One hundred of the region's best and brightest were honored yesterday at the National Constitution Center for being who they are.

One hundred of the region's best and brightest were honored yesterday at the National Constitution Center for being who they are.

Namely, really good kids.

Take Bonnie McDevitt of Abington Senior High School.

Last summer, McDevitt was part of a group that went to Mali in Africa to help build a school. She's now involved in raising the money to pay for a water pump at the school. In a few months, she will travel to Guatemala with a humanitarian group to deliver used eyeglasses she collects. Ask her why, and she smiles.

"I just feel good when I give to other people," McDevitt said. "It's nice to see them smile."

McDevitt was of one of the youngsters celebrated by The Inquirer yesterday in its second annual student citizenship awards ceremony.

The students were nominated by their schools using criteria such as community and school service, leadership, scholastic achievement and character. All seniors, they hail from New Jersey and Pennsylvania and attend public, private and parochial schools.

The contributions of this year's honorees were many and varied. They have fought world hunger and fed the needy close to home. They have volunteered to aid the sick and helped raise money to find cures. They have mentored children, championed respect for diversity - and that's just for starters. They are scholars, athletes and artists.

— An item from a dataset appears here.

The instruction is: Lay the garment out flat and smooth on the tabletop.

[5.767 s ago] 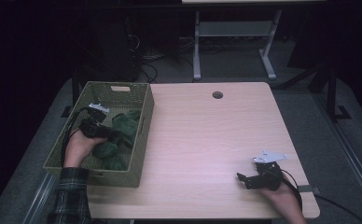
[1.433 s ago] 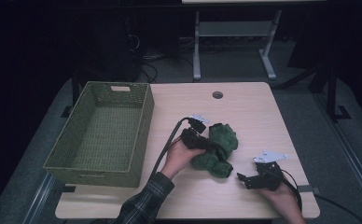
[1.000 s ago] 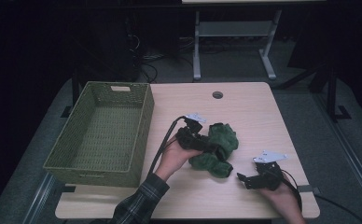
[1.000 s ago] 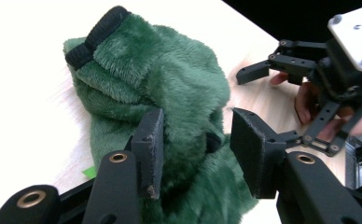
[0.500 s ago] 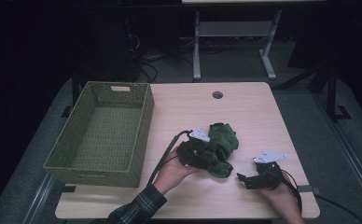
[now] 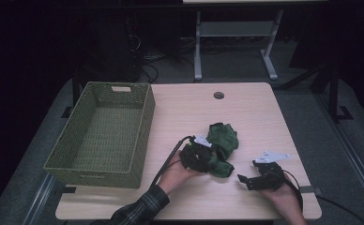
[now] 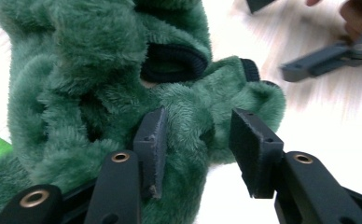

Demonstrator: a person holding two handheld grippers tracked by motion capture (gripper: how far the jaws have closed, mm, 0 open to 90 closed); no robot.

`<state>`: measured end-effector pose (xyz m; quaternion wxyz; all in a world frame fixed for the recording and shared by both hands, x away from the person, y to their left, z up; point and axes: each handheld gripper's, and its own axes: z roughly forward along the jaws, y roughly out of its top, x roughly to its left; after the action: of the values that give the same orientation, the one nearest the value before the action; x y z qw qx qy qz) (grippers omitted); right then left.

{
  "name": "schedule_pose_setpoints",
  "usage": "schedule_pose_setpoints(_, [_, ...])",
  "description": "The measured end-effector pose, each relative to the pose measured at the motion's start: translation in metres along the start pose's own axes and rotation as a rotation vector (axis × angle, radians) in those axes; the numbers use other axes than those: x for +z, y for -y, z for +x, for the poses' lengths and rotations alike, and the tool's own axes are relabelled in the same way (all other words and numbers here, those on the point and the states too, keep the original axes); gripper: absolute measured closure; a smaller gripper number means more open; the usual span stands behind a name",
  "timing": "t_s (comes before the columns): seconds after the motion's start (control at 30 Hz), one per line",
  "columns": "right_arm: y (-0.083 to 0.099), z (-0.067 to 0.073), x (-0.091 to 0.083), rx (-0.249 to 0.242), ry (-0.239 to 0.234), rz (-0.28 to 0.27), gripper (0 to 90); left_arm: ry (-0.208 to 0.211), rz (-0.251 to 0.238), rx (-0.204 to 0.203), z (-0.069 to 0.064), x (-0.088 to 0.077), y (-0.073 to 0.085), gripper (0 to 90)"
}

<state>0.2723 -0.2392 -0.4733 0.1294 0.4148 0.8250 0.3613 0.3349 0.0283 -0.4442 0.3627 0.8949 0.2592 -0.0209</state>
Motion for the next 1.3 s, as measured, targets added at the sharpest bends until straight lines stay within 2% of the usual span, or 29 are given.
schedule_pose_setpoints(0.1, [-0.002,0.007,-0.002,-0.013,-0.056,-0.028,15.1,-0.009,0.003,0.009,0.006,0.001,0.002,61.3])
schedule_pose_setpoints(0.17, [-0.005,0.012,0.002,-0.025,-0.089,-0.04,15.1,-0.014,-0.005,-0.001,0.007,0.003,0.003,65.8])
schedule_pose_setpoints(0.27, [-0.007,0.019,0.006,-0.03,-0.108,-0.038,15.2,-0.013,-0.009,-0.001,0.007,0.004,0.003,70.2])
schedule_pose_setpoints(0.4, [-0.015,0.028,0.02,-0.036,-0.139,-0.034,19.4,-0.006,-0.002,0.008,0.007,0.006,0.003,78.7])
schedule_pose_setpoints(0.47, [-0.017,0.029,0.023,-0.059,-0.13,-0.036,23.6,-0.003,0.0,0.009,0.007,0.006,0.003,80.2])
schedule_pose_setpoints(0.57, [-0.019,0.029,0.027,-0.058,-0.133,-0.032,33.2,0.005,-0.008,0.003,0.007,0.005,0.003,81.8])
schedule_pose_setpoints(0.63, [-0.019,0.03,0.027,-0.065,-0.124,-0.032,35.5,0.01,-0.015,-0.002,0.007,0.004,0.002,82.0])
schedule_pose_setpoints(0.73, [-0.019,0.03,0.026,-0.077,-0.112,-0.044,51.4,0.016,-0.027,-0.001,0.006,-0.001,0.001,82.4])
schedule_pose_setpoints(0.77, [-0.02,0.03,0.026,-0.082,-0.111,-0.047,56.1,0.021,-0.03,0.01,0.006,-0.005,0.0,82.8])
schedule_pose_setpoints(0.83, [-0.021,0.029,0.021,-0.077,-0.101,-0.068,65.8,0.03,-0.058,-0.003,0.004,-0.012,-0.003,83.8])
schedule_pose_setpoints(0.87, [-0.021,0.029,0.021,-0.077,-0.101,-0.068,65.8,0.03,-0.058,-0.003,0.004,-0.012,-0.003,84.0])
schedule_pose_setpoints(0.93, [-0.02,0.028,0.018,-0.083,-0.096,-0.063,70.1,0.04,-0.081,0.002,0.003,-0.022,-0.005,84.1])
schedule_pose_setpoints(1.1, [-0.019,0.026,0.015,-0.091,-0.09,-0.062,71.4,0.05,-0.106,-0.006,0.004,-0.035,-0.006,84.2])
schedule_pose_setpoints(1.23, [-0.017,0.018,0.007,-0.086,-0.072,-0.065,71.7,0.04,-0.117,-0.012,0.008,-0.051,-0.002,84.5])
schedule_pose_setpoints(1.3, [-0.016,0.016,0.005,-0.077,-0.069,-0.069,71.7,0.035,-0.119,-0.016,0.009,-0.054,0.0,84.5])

"We're here today because we want to recognize the cream of the crop," said Mayor Street, addressing the students, family members and educators.

Inquirer publisher Brian P. Tierney and editor William K. Marimow presented each of the 100 winners - up from 72 last year - with a commemorative medallion. The students also received $100 gift cards, and each of their schools was given a plaque honoring its student.

There was, indeed, a lot to honor.

Mark M. Quien of Moorestown High School regularly volunteers with the homeless and started the Urban Challenge Club, which collects goods and delivers them to the needy.

Shanay Ireland of Parkway Center City High School is not only her school's president, she's an activist for safe sex and against violence in her city. Why does she do it?

"Because it's what I believe in," the West Philadelphia teenager said. "There are so many other things we can do. Violence shouldn't be a part of that. There's many other things we can achieve."

Fellow honoree Samiyha Wilborn isn't only vice president at her school, Parkway West High School, and active in citywide student government: The aspiring pediatrician has fed the homeless, helped with voter registration drives, and collected toys and food for the needy.

"I like to help people, and I figure why not give back to my community?" Wilborn said.

Judging from yesterday, others believe the same.

Meghan E. Haley of Conwell-Egan Catholic High School in Fairless Hills volunteers at a nursing home, worked with Habitat for Humanity in West Virginia, tutors first graders, and is a varsity cheerleader.

Jahna Ferron-Smith of Springfield (Montgomery County) Township High School works with children who have cerebral palsy. The student actress also volunteers as an elementary school aide and with a therapeutic horseback-riding club.

Musa Muhammad of Cherokee High School in Marlton is cofounder of THIS: Teenagers Helping Inner-city Students. He's been involved with breast cancer and heart walks, roadside cleanups, food bank and voter registration assistance, and has read to children in Camden.

Those were just a smattering of the honorees, many of whom were congratulated by Tierney again after the ceremony.

In the young people like those present yesterday, he said, he saw reason for hope.

"I'm very optimistic about this generation," Tierney said. "I'm optimistic about the region, and it's fact-based."